Brief: A full, exact copy of the listing is needed, with images omitted.

Records shown:
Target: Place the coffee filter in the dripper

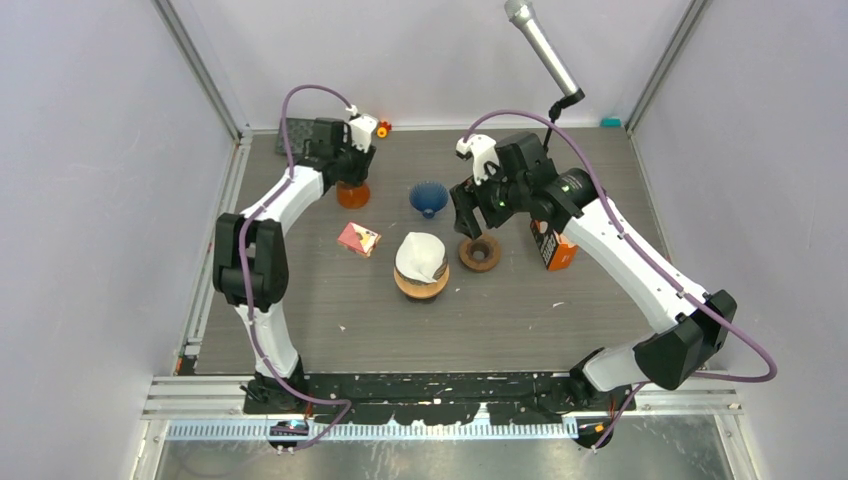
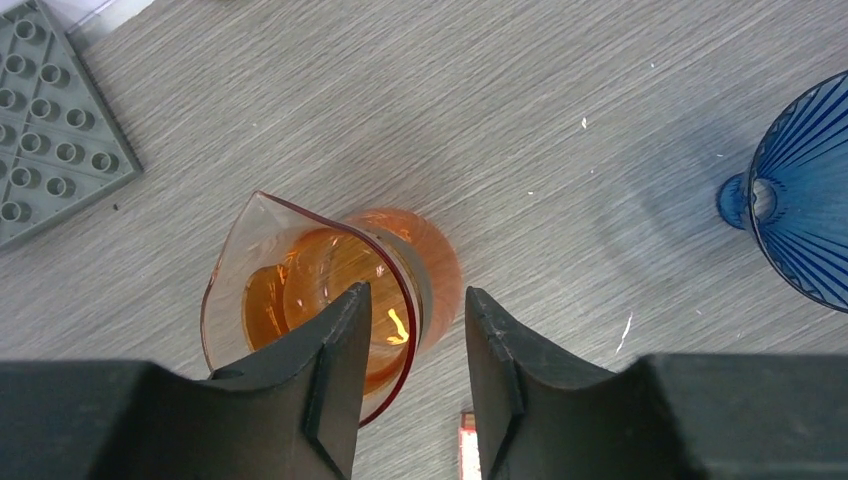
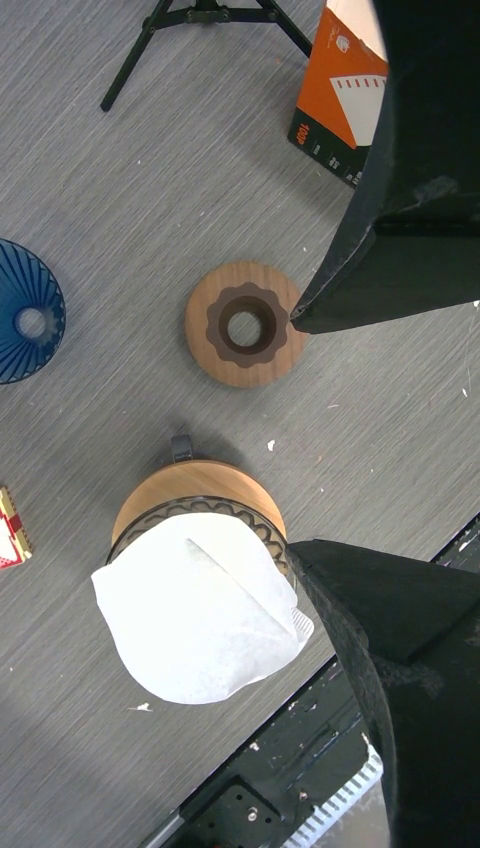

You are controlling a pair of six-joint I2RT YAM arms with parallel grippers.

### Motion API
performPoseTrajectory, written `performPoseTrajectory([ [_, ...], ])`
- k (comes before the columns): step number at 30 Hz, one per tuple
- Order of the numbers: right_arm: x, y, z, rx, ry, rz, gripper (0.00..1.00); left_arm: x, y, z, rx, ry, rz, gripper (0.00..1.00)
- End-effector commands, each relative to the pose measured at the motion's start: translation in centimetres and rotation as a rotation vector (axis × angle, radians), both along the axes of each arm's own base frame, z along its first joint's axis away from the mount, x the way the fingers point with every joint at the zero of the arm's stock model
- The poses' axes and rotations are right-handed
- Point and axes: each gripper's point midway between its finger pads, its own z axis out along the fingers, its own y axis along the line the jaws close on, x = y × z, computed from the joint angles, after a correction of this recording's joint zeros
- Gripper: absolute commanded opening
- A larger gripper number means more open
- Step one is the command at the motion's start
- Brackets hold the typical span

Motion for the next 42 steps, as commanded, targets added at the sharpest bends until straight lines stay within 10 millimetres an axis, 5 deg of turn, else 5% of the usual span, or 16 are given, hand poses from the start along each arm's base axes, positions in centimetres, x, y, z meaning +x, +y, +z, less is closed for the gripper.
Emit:
performPoseTrajectory([
  [1, -0.1, 0.1, 1.9, 0.057, -0.042, -0.002, 0.80, 0.8, 0.2, 1.6, 0.013, -0.034, -0.003, 0.38],
  [13, -0.1, -0.4, 2.1, 0.048, -0.042, -0.007, 0.80, 0.4, 0.2, 0.6, 0.034, 0.022, -0.024, 0.16],
  [20, 0.2, -0.6, 2.0, 0.034, -0.045, -0.016, 0.80, -0.6, 0.8, 2.3, 0.071, 0.004, -0.038, 0.00],
  [25, 0.3, -1.1, 2.0, 0.028, -0.063, -0.031, 0.80, -2.7, 2.5, 4.6, 0.149, -0.034, -0.040, 0.00],
  [29, 0.4, -1.6, 1.9, 0.027, -0.069, -0.040, 0.80, -6.6, 3.0, 6.6, 0.149, -0.033, -0.082, 0.00],
  [35, 0.9, -2.1, 1.2, 0.008, -0.066, -0.053, 0.80, -15.2, 2.6, 9.6, 0.080, -0.045, -0.195, 0.00],
  [42, 2.8, -2.8, -0.1, -0.005, -0.068, -0.102, 0.80, -23.5, -0.1, 7.9, -0.060, 0.003, -0.399, 0.00],
])
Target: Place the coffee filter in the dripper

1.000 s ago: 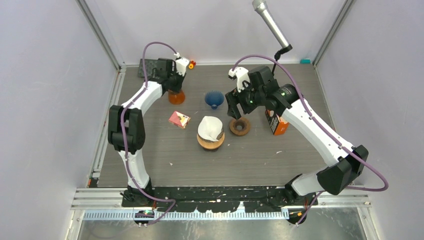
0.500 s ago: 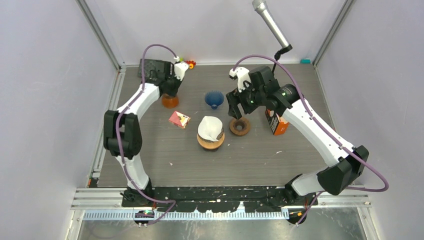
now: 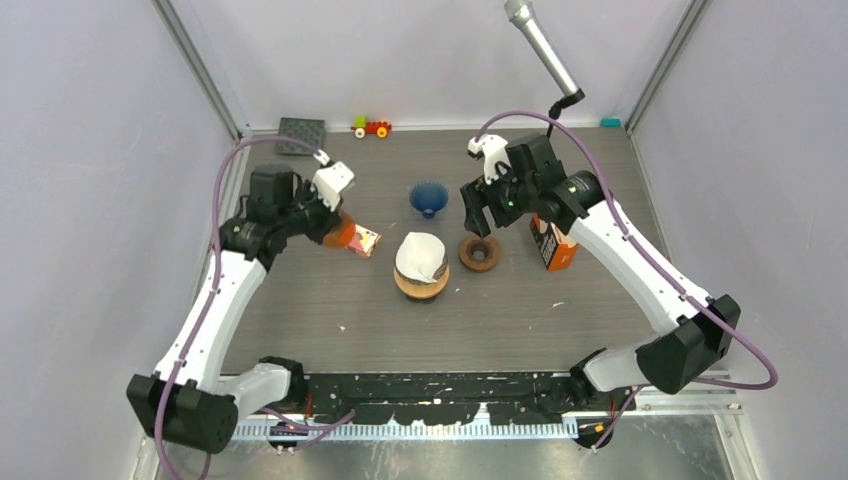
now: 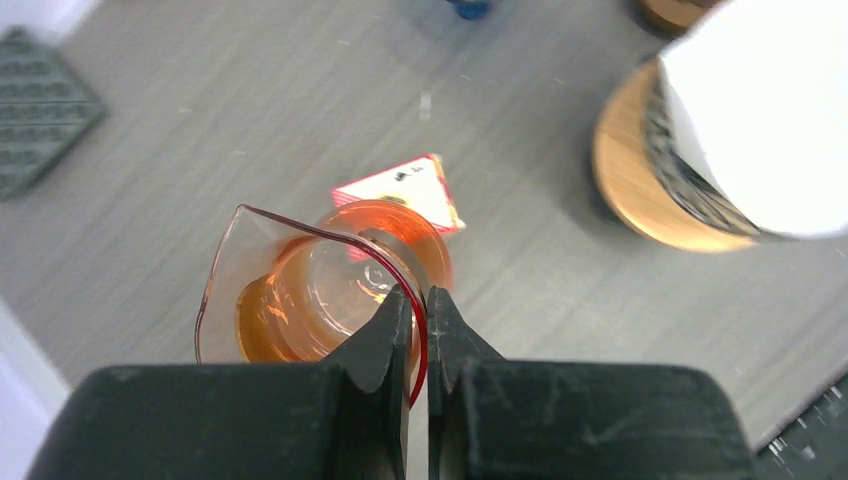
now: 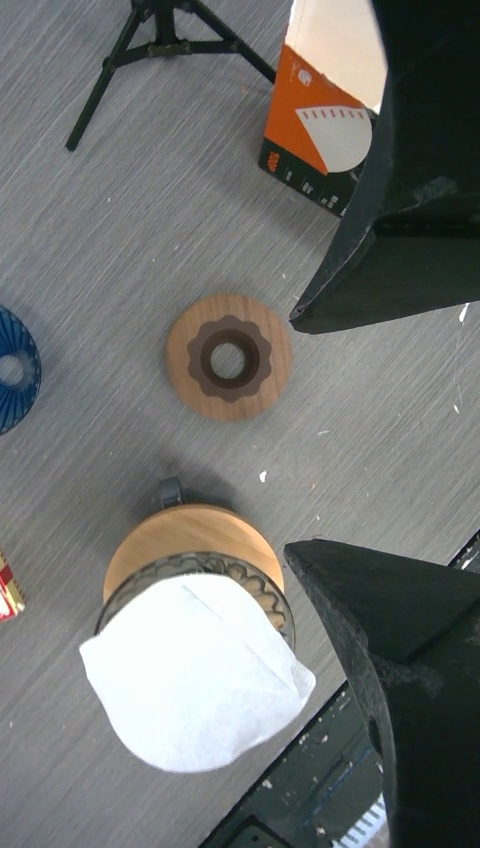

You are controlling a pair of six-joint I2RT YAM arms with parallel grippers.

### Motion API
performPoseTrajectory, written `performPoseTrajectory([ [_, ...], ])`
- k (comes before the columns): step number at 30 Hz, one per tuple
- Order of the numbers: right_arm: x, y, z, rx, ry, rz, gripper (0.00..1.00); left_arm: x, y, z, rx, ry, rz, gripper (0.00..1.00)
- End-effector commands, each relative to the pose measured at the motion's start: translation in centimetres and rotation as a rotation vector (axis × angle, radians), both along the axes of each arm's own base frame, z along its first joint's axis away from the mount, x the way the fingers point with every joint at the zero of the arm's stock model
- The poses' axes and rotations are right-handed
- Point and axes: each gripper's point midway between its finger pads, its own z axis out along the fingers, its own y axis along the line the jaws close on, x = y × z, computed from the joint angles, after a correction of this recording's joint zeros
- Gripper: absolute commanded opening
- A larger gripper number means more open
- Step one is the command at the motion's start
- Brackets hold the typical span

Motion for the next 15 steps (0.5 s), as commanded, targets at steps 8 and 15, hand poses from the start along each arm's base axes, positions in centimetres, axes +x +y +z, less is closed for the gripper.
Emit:
performPoseTrajectory([
  [8, 5.8, -4.4, -3.2, -0.066, -0.016, -0.165, 0.78, -8.3, -4.4, -6.6, -0.033, 0.070, -0.385, 0.00],
  [15, 7.5, -5.2, -8.6, -0.162, 0.066, -0.156, 0.77, -8.1, -4.9, -9.6, 0.024, 0.092, -0.432, 0.00],
])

Response box:
Target: Place the coffee filter in the dripper


You are controlling a pair of six-joint I2RT YAM arms with parallel grippers.

### Motion API
performPoseTrajectory, written `performPoseTrajectory([ [_, ...], ])`
- k (comes before the columns): step number at 30 Hz, one per tuple
- Order of the numbers: right_arm: x, y, z, rx, ry, rz, gripper (0.00..1.00); left_arm: x, y, z, rx, ry, rz, gripper (0.00..1.00)
- End-effector commands, each relative to the pose measured at the motion's start: translation in centimetres and rotation as a rotation vector (axis × angle, radians), both along the axes of each arm's own base frame, z along its first joint's axis away from the mount, x the way the fingers point with every joint at the zero of the arm's stock model
- The poses' axes and rotations are right-handed
- Point and axes: each gripper's point midway between its finger pads, its own z axis out along the fingers, its own y axis along the line the jaws close on, x = y × z, computed from the joint angles, after a correction of this recording's joint zeros
- Gripper: absolute commanded opening
- A larger gripper number means more open
- Step one is the command at the motion's start
- Brackets hold the typical span

Motion for the next 42 steps, as commanded, targets added at the sharpest bends until straight lines stay within 10 millimetres an axis, 5 deg of turn, else 5% of the usual span, or 16 are given, hand poses from the start along each arm's base axes, positions in centimetres, x, y, z meaning +x, +y, +z, less is closed for the gripper.
Emit:
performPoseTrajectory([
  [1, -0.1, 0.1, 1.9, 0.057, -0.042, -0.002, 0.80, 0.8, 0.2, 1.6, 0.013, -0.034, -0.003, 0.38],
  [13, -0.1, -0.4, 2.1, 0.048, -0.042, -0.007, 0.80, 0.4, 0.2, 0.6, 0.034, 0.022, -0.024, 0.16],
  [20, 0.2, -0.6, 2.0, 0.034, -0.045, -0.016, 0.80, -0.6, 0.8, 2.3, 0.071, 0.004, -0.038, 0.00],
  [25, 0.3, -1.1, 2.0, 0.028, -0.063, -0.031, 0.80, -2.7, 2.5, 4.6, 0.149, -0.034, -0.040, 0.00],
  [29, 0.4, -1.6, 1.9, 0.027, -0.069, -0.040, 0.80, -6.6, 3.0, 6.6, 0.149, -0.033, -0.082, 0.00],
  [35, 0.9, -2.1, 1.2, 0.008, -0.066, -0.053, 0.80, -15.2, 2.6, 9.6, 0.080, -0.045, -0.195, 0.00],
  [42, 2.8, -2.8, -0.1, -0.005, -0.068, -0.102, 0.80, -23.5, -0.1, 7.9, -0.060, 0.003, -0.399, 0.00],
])
Target: Place the coffee filter in the dripper

1.000 s ago: 
0.500 s ago: 
now: 
now: 
now: 

You are controlling a pair of six-joint I2RT YAM arms with parallel grippers.

### Motion API
performPoseTrajectory, written `performPoseTrajectory([ [_, ...], ])`
- k (comes before the columns): step number at 30 Hz, one per tuple
- Order of the numbers: right_arm: x, y, z, rx, ry, rz, gripper (0.00..1.00); left_arm: x, y, z, rx, ry, rz, gripper (0.00..1.00)
- End-effector commands, each relative to the pose measured at the motion's start: translation in centimetres and rotation as a rotation vector (axis × angle, radians), both along the axes of each arm's own base frame, z along its first joint's axis away from the mount, x the way the fingers point with every joint at the zero of the arm's stock model
- The poses' axes and rotations are right-handed
- Point and axes: each gripper's point midway between its finger pads, its own z axis out along the fingers, its own y axis along the line the jaws close on, x = y × z, computed from the joint angles, after a correction of this recording's joint zeros
- Gripper: absolute commanded opening
- A larger gripper number means more open
- Step one is the command at the motion's start
- Brackets hold the typical span

Motion for the next 15 steps (0.5 s), as commanded, targets at steps 8 and 15, hand poses from the start along each arm's base axes, positions in centimetres, axes +x +y +z, less is closed for the gripper.
Emit:
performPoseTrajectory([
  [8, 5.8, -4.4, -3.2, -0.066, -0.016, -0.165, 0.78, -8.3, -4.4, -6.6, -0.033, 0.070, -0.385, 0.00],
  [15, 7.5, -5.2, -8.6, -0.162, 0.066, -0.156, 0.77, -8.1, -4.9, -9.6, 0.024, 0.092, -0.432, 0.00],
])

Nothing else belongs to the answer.